A Complete Obsession

My wife and I are big movie lovers. Every year, between January and March, we race to see all the Oscar-nominated films. We watched A Complete Unknown last night and The Brutalist a couple of weeks ago. The latter far outshines the former as a movie, but both share a common theme: the creative obsession.
Timothée Chalamet, as Bob Dylan, is up at all hours writing songs. Sometimes he rushes into his apartment, stumbling over furniture, holding onto an idea in his head, hoping it won’t flitter away, and frantically writes it down. Adrien Brody, playing a visionary architect named László Tóth, paces compulsively around the construction site of his latest project, ensuring everything is built to perfection. He even admonishes and tries to fire a young worker who’s just goofing off.
There is an all-consuming something that takes over your thoughts and actions when you’re in the groove willing something to life, whether it’s a song, building, design, or program. I’ve been feeling this way lately with a side project I’ve been working on off-hours—a web application that’s been consuming my thoughts for about a week.
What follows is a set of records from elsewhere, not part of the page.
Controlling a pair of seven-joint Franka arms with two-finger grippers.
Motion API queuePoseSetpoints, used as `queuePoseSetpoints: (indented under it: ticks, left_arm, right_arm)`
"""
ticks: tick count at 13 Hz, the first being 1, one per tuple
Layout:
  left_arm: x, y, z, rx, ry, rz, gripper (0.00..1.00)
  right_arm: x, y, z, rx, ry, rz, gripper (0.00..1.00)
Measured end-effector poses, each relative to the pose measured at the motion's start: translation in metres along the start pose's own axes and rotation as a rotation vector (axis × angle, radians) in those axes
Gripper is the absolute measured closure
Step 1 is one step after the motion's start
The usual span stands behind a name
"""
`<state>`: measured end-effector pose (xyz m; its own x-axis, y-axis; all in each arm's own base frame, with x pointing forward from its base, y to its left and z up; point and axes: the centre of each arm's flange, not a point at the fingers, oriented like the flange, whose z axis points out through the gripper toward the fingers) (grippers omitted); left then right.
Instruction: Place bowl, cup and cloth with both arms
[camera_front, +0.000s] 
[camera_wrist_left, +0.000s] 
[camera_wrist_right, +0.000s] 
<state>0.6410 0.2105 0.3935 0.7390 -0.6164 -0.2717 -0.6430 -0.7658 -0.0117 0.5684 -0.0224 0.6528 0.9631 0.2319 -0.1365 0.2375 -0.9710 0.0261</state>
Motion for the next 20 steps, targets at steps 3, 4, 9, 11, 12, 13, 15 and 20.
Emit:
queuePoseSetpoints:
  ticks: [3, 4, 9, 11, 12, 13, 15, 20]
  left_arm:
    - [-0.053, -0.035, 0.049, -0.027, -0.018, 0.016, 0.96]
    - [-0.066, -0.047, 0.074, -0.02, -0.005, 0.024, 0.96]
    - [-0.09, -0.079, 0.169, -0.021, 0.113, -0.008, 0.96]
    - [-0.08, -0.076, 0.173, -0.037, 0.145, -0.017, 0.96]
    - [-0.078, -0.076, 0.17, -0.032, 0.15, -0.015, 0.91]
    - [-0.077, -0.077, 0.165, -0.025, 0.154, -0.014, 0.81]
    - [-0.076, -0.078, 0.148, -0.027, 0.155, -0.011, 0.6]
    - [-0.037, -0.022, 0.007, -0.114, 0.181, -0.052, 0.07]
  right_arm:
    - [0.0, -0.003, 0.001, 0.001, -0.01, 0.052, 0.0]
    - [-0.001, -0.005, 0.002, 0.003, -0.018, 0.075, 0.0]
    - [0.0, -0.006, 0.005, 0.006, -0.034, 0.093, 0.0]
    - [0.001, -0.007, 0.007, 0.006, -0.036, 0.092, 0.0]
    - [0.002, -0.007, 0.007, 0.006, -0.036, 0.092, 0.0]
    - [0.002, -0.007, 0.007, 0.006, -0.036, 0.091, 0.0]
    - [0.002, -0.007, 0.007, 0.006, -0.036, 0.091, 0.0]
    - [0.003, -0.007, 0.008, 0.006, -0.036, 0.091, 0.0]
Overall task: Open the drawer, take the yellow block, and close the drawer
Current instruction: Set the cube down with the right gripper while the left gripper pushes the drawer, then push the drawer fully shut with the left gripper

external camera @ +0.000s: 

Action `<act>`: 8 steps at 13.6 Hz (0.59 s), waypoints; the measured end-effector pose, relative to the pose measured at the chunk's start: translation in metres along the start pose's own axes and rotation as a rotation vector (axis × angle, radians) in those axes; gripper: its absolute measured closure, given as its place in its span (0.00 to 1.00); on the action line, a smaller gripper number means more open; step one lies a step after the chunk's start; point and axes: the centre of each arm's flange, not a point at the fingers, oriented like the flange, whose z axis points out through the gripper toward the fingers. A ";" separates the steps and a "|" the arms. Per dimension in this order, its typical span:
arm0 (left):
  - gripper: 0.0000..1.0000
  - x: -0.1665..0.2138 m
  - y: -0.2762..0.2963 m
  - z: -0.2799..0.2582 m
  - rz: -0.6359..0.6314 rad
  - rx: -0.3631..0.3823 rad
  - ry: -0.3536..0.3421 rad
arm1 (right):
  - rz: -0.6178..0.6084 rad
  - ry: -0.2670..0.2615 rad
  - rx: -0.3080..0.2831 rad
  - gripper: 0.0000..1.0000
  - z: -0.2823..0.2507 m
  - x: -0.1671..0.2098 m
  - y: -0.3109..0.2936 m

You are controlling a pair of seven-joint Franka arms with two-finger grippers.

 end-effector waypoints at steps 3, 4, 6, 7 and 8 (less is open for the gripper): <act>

A lot of this obsession is a tenacity around solving a problem. For me, it has been fixing bugs in code—using Cursor AI. But in the past, it has been figuring out how to combine two disparate ideas into a succinct logo, or working out a user flow. These ideas come at all hours. Often for me it’s in the shower but sometimes right before going to sleep. Sometimes my brain works on a solution while I sleep, and I wake up with a revelation about a problem that seemed insurmountable the night before. It’s exhausting and exhilarating at the same time.
If there’s one criticism I have about how Hollywood depicts creativity, it’s that the messiness doesn’t quite come through. Creative problem-solving is never a straight line. It is always a yarn ball path of twists, turns, small setbacks, and large breakthroughs. It includes exposing your nascent ideas to other people and hearing they’re shitty or brilliant, and going back to the drawing board or forging ahead. It also includes collaboration. Invention—especially in the professional setting—is no longer a solo act of a lone genius; it’s a group of people working on the same problem and each bringing their unique experiences, skills, and perspective.
I felt this visceral pull just weeks ago in Toronto. Standing at a whiteboard with my team of designers, each of us caught up in that same creative obsession—but now amplified by our collective energy. Together, we cracked a problem and planned an ambitious feature, and that’s the real story of creation. Not the solitary genius burning the midnight oil, but a group of passionate people bringing their best to the table, feeding off each other’s energy, and building something none of us could have made alone.